> _AIM OF THE TASK_: Every line below that holds "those" must be copied.

= Beginning of Section =

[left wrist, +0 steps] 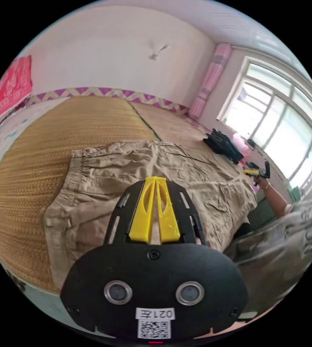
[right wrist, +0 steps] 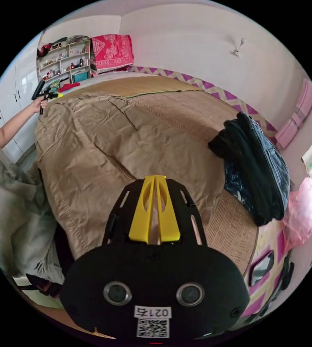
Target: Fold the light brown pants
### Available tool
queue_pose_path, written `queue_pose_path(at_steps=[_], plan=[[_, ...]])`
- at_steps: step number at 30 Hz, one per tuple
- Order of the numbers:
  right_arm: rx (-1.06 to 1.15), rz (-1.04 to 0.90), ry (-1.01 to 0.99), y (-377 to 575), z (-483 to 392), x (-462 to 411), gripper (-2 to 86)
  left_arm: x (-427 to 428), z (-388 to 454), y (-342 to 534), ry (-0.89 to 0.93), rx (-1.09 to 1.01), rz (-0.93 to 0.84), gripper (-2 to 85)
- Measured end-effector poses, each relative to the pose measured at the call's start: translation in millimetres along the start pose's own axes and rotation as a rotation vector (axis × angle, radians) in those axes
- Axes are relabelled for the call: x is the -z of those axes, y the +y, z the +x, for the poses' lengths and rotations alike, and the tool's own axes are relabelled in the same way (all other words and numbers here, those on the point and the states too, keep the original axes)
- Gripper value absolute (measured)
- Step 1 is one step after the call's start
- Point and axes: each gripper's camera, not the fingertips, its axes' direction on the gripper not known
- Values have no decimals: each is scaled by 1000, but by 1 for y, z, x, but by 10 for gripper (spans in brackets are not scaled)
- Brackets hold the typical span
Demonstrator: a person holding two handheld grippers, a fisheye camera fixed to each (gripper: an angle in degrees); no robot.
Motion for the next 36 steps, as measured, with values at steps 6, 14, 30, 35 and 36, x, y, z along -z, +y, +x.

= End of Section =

> _WRITTEN RESPONSE_:
- Measured end-effector poses, each relative to the pose measured at the call's start: translation in millimetres along the start pose's own axes and rotation as a rotation vector (axis × angle, radians) in those axes
- Axes are relabelled for the call: x is the -z of those axes, y the +y, z the +x, for the poses' lengths and rotations alike, and the tool's own axes are relabelled in the same way (all other words and numbers here, those on the point and the states too, keep the original axes)

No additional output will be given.